RE: FW: Textual Equivalents

>I'm not sure I caught all your comments, since I also used CAPS myself
>for most element/attrib names... Please tell me.

Yes, you ggt them all (ie, I did not say that much, and things fit in
multiple categories)

>> * IMAGE LOCATION (ie masthead usually centered at top)

>Can you give a little more detail on what you mean here ?

You introduced the idea of heuristics.(I thjink). I mean, as  a last resort,
use logic like:
1. if an image is small and is repeated on  multiple consecutive lines, it
probably is a bullet graphic
2. If there is a graphic in the first couple of lines that is centered,
there is a good chance it  is a masthead
3. Etc
What I'm trying to do here is probaly impossible. I'm trying to apply a
common syntax for web page struucture.

>> * REDUNDANCY OF IMAGE (both intrapage and interpage)

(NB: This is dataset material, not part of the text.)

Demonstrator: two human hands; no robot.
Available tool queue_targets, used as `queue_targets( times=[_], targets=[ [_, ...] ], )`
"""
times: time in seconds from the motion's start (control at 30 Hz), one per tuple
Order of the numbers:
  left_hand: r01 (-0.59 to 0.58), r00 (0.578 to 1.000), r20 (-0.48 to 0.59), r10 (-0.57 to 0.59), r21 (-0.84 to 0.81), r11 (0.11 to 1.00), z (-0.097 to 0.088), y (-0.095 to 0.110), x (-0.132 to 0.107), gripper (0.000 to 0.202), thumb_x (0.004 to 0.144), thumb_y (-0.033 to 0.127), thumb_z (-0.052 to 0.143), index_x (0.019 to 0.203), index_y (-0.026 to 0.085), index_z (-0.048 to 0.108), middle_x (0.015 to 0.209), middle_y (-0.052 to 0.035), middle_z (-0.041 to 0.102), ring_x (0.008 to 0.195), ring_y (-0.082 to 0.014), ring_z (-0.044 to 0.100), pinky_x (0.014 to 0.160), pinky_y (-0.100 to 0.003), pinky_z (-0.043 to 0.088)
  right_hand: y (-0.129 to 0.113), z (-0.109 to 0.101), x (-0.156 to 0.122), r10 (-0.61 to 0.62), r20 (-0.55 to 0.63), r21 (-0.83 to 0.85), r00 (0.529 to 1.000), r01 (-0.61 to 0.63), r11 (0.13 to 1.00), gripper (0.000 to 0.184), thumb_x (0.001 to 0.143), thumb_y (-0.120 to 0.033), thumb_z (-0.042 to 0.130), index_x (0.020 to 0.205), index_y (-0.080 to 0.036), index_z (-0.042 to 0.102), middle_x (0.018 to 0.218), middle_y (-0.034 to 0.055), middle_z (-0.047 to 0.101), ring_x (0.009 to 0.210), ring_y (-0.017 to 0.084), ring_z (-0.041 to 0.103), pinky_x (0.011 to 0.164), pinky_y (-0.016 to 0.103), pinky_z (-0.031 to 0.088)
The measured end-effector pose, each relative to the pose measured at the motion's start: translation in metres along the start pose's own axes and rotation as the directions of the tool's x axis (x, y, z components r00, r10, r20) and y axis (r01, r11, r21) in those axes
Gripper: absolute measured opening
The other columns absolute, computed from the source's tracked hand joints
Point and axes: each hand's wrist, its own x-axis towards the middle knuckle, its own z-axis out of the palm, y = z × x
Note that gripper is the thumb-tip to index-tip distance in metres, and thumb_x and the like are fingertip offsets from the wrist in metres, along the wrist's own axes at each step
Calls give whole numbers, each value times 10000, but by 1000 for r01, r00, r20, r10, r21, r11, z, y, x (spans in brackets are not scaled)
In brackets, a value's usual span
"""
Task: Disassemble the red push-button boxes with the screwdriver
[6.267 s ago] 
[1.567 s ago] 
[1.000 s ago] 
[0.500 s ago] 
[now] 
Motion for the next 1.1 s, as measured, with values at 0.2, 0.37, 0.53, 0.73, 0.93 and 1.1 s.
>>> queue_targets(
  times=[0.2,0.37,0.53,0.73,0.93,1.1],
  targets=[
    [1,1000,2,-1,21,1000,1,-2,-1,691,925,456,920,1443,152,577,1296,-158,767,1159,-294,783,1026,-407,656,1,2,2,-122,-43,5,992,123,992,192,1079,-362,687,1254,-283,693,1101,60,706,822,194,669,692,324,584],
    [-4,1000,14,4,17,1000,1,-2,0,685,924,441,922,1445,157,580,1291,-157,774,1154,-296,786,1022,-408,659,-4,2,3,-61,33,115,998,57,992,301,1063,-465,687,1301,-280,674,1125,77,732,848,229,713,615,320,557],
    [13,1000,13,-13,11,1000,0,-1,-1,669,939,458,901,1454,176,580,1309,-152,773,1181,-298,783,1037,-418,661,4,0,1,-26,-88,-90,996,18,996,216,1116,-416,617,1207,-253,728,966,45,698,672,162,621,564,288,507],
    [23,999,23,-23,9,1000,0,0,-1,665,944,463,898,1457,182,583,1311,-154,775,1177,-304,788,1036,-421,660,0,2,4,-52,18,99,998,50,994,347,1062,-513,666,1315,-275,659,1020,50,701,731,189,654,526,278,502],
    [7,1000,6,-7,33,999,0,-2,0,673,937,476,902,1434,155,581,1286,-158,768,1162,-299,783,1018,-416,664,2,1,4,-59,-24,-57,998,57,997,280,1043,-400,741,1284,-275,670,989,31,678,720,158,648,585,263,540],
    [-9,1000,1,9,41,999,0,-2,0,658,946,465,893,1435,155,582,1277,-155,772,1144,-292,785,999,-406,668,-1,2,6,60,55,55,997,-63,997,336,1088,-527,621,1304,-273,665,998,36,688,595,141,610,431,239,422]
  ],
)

>Do you mean maintain some sort of technique cache, so that if some
>text version was extracted at some point for an element, there's no
>need to redo it for the same thing later on ?

No, this is more like an extension of my previous point, across multiple
pages. For example, if an image is repeated in the same relative location on
multtiple pages, it probably is a logo.

Hope this helps.

David Clark
CAST, Inc.

Received on Thursday, 10 September 1998 08:54:18 UTC